Friday, September 27, 2013

A Lo-Res Reflection

I’m looking at a woman. Stretched on a bed. Struggling towards pleasure like a woman in labour freeing her body of the dreadful progeny trapped inside it. And here is the veil of grain, of filter, of technology. Always keeping me at a distance from the viscera of the act. A taste of an impossible intimacy. Underscoring of its impossibility and yet, still, jouissance of reaching for it.
I am circling this object of desire, aspect after aspect; not her body, her skin, her sweat or the musk of her cunt, but the knowledge of her, turned inside out and made porous by my desire. I will never get inside her, no matter how many orifices I penetrate. But that doesn’t subdue my desire to try.

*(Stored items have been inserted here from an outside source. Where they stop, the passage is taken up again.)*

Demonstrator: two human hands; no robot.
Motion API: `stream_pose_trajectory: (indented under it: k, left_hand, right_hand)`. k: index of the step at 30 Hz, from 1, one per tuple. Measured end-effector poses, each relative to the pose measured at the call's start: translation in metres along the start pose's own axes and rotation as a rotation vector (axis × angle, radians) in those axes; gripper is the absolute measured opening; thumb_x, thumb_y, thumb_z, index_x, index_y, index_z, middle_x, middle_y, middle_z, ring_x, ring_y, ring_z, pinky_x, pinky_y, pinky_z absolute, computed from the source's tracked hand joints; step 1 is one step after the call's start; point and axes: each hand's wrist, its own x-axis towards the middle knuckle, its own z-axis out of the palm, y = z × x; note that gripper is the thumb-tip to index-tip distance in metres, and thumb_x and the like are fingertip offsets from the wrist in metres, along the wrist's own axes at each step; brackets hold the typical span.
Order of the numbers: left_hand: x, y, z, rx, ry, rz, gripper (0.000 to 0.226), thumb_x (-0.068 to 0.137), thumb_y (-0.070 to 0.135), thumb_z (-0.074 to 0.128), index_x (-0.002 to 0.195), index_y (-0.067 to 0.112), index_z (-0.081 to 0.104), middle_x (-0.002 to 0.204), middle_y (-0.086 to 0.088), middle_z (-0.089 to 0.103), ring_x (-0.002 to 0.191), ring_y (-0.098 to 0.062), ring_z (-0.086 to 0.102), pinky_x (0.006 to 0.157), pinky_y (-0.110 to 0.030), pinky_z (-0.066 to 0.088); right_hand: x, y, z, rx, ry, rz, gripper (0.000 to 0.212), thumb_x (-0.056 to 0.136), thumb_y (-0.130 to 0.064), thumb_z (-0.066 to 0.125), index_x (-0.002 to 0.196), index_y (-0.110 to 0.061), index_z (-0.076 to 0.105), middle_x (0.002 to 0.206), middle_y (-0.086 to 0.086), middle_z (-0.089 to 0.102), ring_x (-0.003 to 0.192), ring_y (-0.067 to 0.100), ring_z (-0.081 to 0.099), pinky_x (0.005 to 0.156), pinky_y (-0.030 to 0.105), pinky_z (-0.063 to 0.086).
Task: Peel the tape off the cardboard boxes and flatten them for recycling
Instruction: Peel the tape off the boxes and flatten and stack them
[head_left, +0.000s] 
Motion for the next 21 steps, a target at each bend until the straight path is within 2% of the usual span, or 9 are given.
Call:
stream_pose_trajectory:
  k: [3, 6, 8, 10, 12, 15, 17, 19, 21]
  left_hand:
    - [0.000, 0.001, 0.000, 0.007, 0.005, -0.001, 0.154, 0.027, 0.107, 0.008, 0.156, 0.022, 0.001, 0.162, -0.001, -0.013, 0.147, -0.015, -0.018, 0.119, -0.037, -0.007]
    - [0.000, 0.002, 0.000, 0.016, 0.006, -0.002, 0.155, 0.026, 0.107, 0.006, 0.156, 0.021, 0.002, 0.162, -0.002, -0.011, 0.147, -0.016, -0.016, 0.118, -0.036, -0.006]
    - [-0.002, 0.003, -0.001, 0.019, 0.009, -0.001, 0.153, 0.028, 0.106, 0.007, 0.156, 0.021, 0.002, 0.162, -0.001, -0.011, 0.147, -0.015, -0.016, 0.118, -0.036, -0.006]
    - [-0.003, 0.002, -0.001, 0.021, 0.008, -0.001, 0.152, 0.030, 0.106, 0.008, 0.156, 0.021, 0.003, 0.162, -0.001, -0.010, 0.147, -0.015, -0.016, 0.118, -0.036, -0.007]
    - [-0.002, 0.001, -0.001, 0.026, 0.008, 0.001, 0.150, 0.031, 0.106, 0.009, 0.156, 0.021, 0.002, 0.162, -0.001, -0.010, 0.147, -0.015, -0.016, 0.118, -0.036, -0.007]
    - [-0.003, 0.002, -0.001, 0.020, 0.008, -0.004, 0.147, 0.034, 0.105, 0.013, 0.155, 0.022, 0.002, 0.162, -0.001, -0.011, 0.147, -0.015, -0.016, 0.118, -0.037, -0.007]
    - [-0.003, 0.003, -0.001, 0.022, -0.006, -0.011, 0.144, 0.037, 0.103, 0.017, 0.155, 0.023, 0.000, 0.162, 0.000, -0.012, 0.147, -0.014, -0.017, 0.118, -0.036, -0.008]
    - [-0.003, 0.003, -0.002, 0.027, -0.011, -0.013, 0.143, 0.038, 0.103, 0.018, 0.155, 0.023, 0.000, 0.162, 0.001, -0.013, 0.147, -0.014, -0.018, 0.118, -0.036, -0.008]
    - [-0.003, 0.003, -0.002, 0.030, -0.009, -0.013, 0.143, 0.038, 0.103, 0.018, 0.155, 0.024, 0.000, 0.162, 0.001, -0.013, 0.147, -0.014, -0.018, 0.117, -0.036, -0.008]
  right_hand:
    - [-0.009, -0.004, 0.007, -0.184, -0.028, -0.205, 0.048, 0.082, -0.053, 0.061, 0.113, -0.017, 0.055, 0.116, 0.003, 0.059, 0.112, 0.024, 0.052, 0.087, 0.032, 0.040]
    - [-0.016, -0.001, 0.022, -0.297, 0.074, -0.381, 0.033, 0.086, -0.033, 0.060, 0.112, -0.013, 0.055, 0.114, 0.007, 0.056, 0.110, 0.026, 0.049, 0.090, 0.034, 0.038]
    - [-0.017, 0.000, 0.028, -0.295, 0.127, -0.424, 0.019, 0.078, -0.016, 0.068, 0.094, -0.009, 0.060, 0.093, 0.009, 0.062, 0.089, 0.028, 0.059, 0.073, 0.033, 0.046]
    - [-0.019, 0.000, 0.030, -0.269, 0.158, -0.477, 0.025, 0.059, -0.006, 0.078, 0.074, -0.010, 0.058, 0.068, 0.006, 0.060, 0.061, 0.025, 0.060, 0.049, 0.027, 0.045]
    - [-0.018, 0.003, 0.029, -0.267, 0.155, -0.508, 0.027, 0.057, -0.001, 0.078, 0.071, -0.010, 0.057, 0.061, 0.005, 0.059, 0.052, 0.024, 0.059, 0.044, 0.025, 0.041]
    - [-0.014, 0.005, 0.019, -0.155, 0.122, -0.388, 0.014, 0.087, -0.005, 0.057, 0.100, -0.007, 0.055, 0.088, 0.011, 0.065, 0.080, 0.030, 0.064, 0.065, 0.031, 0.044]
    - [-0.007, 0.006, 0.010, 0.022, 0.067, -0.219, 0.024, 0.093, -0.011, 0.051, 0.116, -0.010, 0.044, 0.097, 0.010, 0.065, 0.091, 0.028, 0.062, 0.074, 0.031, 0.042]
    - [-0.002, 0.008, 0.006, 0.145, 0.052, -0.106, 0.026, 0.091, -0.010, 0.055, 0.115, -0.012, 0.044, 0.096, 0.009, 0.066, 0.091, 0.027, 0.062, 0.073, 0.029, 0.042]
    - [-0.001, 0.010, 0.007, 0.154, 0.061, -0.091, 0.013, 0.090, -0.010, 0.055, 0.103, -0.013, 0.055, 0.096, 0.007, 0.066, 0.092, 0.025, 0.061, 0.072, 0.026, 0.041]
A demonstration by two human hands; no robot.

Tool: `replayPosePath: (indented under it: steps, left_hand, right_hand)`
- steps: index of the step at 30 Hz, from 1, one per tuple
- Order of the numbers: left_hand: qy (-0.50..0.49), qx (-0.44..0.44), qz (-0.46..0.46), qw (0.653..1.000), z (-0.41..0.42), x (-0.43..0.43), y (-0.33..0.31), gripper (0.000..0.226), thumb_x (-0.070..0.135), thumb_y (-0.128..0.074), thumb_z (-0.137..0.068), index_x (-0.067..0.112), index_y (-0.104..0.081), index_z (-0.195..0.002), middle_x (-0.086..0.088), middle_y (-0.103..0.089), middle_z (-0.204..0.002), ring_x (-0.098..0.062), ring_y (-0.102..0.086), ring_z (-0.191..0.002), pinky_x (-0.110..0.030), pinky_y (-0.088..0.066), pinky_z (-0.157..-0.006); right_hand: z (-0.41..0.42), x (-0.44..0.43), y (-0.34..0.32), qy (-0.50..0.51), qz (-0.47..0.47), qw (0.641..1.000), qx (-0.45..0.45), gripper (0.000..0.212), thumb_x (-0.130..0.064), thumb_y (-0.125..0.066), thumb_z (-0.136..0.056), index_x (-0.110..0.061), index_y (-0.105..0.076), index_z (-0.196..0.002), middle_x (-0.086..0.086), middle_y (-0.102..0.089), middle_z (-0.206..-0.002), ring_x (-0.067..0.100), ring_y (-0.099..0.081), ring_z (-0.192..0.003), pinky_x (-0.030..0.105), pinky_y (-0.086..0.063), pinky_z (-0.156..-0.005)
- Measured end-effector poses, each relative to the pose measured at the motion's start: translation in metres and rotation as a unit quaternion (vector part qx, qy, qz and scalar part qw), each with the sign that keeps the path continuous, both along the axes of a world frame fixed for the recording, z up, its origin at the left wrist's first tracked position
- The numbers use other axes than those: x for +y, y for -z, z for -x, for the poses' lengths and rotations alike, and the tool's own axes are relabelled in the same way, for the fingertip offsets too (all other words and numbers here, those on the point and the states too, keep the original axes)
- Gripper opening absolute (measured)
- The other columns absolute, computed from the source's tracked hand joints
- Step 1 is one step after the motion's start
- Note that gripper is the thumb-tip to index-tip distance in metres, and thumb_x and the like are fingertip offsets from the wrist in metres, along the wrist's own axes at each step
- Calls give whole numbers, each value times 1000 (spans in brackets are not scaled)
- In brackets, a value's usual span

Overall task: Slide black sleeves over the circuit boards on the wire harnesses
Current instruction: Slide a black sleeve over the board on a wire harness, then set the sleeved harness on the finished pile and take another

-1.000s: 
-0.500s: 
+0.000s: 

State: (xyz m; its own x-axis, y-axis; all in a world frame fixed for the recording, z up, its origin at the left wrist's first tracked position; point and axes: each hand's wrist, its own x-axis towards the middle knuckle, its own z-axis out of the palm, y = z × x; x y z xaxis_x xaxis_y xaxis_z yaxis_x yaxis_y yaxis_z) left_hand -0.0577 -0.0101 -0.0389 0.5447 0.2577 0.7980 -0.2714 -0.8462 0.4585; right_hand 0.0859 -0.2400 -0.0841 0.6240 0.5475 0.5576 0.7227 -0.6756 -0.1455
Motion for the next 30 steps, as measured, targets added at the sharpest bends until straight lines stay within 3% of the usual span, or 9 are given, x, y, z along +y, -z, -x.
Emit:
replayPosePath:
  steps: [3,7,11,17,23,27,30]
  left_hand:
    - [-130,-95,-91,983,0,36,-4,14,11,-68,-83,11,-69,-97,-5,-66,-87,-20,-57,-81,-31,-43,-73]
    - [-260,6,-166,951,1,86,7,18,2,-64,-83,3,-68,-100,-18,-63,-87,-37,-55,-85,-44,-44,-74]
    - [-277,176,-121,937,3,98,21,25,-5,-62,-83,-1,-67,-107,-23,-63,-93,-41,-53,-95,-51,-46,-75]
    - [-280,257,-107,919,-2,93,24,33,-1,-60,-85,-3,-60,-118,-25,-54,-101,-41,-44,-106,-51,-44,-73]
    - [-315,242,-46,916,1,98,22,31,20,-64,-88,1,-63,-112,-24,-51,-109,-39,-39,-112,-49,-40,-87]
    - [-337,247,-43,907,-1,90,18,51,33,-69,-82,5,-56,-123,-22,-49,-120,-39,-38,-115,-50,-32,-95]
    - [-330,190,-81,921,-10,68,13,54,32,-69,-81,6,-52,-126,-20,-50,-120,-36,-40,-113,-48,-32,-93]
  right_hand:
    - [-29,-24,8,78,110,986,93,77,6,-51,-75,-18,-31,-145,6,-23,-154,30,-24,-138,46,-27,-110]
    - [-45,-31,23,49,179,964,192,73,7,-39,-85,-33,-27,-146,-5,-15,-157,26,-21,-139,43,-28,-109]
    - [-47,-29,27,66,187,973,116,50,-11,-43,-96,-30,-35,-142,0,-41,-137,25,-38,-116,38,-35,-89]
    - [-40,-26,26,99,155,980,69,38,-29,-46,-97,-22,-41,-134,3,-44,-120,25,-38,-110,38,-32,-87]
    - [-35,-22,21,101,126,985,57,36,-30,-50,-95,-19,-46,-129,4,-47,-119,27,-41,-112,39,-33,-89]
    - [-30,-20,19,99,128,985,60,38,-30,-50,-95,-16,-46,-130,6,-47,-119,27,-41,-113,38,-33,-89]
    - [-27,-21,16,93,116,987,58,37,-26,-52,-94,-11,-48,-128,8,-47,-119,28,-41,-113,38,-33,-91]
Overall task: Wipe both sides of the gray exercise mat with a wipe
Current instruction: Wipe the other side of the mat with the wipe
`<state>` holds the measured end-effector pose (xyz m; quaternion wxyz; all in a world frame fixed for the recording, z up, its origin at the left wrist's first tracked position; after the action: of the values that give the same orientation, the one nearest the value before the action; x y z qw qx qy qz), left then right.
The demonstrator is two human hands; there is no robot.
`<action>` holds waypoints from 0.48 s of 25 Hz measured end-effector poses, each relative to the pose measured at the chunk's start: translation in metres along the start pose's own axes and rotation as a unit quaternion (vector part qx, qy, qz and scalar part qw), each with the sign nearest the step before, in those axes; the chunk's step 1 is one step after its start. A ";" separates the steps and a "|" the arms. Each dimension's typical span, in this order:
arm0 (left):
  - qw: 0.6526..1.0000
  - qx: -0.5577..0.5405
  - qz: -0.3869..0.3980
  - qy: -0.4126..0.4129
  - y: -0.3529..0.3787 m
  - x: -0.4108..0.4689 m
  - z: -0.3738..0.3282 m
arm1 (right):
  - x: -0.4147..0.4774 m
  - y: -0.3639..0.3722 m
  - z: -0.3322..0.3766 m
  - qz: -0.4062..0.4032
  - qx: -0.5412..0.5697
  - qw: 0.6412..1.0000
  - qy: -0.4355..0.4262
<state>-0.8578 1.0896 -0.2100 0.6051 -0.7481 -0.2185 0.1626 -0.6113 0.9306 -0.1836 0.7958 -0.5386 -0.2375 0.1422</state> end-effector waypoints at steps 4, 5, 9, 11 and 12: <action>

In writing on eroticism, Georges Bataille said that nakedness was a "state of communication revealing a quest for a possible continuance of being beyond the confines of the self." Here is the struggle towards that. Unadorned by mysticism or romance. The woman on the bed, the camera and me, all receivers, consumers of these intimate proofs. Here is the narrative of pleasure, fighting to get out of its skin, trapped in the violence of discontinuity, individuation as prison. In the process of reaching and failing, returning home with the consolation prize of orgasm and exhaustion.

In much of her earlier work, in the pattern formed by the many identical images of abstracted femaleness, Hazel Dooney left me gaps. Gaps in the abstracted artifice of the commoditized woman. Upskirt moments of neon-coloured crotches. Reminding me that no matter how much I thought I’d successfully avoided these simplifications, these absurd distillations of my culture, they had infected me regardless. That instant recognition was the firm slap in the face. And the sting was the exhortation to search beyond the simple lines and into the gaps. Maybe she felt there was no visual language adequate for the truth within the gaps. Maybe, at that time, she doubted it existed. Maybe she felt there was only perpetual deferral.

I am glad that she has embarked on this journey so eloquently. On this language of an approximation of truth, knowing that none of us will ever truly speak it fluently, knowing how many of the cognoscenti will write it off as unfashionable and naïve, it’s a bravery to attempt it. It is the most any of us can do once we’ve left the bullshit of feigned disinterest behind.